47.4 Levels of Significance and p-values

Tipα and p-values
  • α = probability of Type I error, chosen before the test (5 %, 1 %).
  • p-value = probability of observing a test statistic as extreme as the actual, if H₀ were true.
  • Decision: Reject H₀ if p < α.

47.5 One-tailed vs Two-tailed Tests

A two-tailed test rejects H₀ when the parameter is significantly different (either direction). A one-tailed test rejects only when the parameter is significantly higher (or only lower).

47.6 Parametric Tests

47.6.1 Z-test

Used when: - Population standard deviation σ is known, or - Sample size is large (n ≥ 30).

\[Z = \frac{\bar{x} - \mu_0}{\sigma / \sqrt{n}}\]
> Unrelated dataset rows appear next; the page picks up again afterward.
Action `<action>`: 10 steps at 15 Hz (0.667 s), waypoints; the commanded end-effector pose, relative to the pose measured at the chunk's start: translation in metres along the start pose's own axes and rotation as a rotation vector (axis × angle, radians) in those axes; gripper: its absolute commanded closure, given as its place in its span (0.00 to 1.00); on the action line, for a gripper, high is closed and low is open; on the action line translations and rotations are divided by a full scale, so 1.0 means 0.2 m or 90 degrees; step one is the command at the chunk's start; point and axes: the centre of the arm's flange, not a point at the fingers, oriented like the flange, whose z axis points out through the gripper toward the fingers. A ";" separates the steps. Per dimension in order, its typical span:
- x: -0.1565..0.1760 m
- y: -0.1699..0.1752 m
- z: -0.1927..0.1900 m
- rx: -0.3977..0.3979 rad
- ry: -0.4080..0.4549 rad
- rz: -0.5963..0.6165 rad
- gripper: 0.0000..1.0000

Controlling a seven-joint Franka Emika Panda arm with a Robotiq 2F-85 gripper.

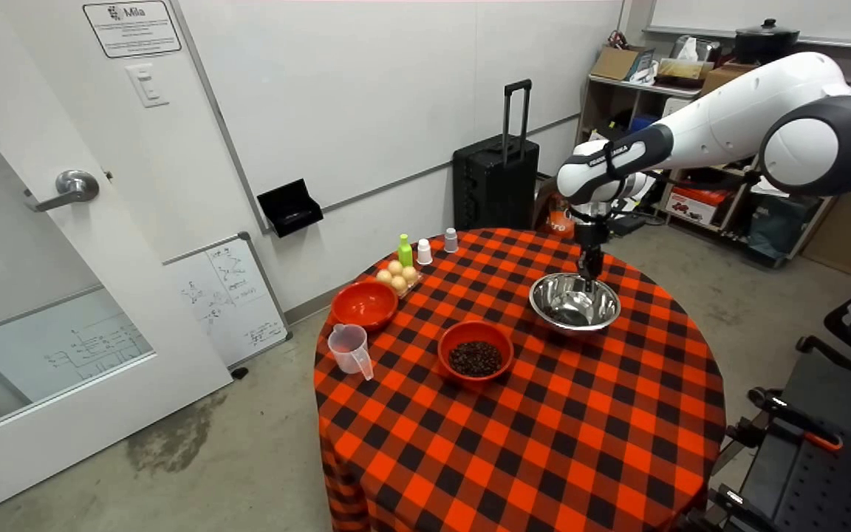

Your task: Pour the contents in the silver bowl into the red bowl

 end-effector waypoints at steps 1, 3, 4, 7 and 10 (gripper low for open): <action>0.01 -0.02 0.09 0.012 -0.002 0.007 0.98; 0.00 -0.03 0.08 0.025 -0.012 -0.001 0.68; 0.00 -0.04 0.07 0.027 -0.014 -0.004 0.66; -0.02 -0.10 0.03 0.039 -0.013 -0.022 0.45; -0.05 -0.17 -0.06 0.027 0.021 0.002 0.23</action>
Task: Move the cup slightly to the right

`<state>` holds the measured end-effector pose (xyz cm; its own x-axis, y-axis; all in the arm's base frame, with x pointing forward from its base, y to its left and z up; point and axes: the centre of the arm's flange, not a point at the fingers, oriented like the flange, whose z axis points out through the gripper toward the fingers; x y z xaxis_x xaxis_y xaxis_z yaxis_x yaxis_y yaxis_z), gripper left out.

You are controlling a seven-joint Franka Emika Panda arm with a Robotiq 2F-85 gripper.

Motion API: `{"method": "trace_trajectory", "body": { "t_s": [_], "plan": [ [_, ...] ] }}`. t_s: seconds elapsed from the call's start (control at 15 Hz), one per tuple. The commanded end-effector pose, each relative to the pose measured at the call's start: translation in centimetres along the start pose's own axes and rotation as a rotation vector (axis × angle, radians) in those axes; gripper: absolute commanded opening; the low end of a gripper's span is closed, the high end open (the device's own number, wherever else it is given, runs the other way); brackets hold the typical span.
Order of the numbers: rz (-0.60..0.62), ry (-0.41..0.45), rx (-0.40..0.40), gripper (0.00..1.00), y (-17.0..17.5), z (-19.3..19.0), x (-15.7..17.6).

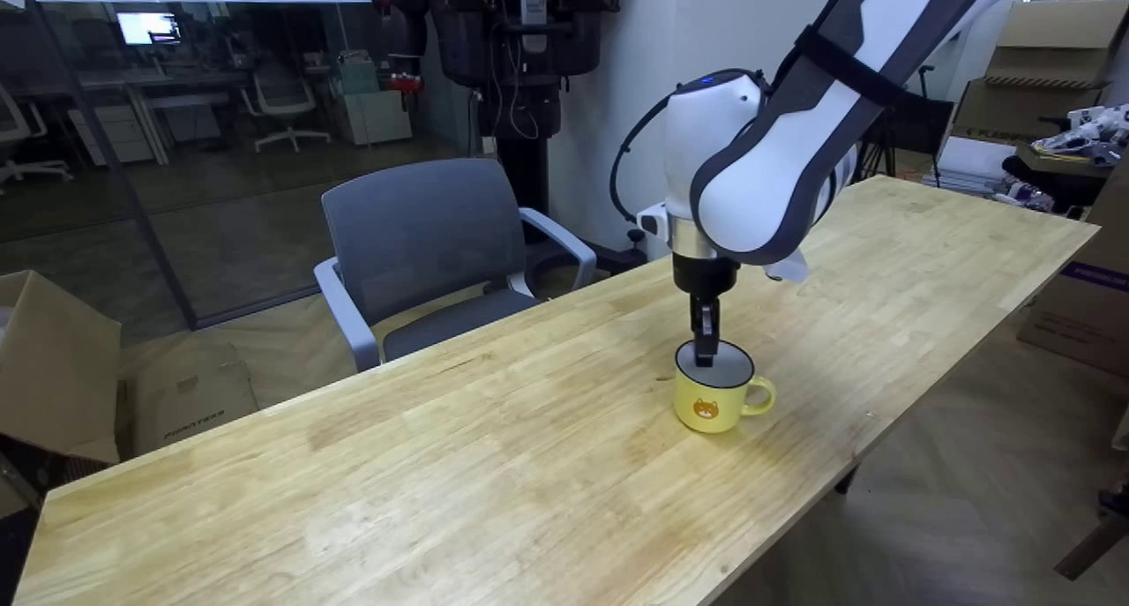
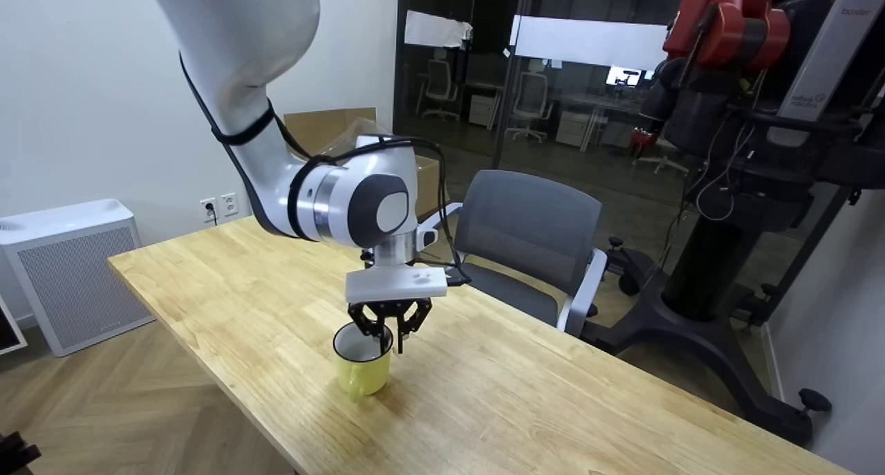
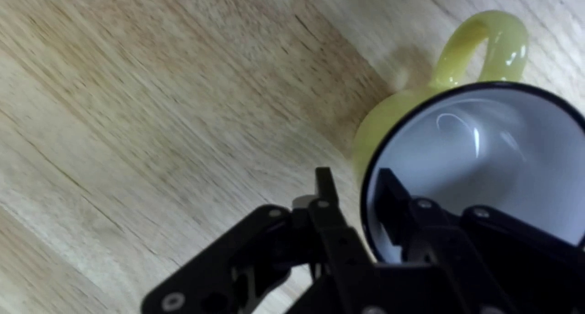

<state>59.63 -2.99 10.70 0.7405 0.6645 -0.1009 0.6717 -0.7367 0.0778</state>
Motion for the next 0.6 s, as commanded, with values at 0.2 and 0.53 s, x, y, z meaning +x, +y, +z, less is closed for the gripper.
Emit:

47.6.2 t-test (Student’s t)

Used when σ is unknown and n < 30. Developed by William Gosset (pen-name Student, 1908).

TipVariants of t-test
  • One-sample t-test — test sample mean against a hypothesised μ₀.
  • Independent (two-sample) t-test — compare means of two independent groups.
  • Paired (matched) t-test — same subjects measured before/after.
  • Degrees of freedom = n − 1 (one-sample) or n₁ + n₂ − 2 (two-sample).

47.6.3 F-test and ANOVA

ANOVA (Analysis of Variance) — developed by R.A. Fisher — tests whether means of three or more groups differ. Uses the F-statistic = ratio of between-group variance to within-group variance.

TipTypes of ANOVA
  • One-way ANOVA — one factor with multiple levels.
  • Two-way ANOVA — two factors; tests main effects and interaction.
  • Repeated-measures ANOVA — same subjects measured under several conditions.
  • MANOVA — multiple dependent variables.

47.6.4 Chi-Square Test (χ²)

The χ² test (Karl Pearson 1900) is used for categorical data:

TipThree Uses of χ² Test
  • Goodness of fit — does observed distribution match expected?
  • Independence — are two categorical variables independent in a contingency table?
  • Homogeneity — do several populations have the same distribution?

\[\chi^2 = \sum \frac{(O - E)^2}{E}\]

Degrees of freedom: (rows − 1) × (cols − 1) for independence.

47.7 Non-Parametric Tests

Non-parametric tests do not assume a specific distribution. They are useful when data is ordinal, distribution is non-normal, or sample size is small.

TipCommon Non-Parametric Tests
Non-Parametric Test Parametric Counterpart Use
Mann-Whitney U (Wilcoxon rank-sum) Independent t-test Compare two independent groups
Wilcoxon signed-rank Paired t-test Compare paired observations
Kruskal-Wallis H One-way ANOVA Compare three or more independent groups
Friedman test Repeated-measures ANOVA Compare three or more paired groups
Spearman rank correlation Pearson r Test monotonic association
Sign test t-test (paired) Median test for paired data
Run test Test for randomness
Kolmogorov-Smirnov Test for distribution shape

47.7.1 Mann-Whitney U Test (1947)

Tests whether two independent samples come from the same distribution. Compares the sum of ranks in each group.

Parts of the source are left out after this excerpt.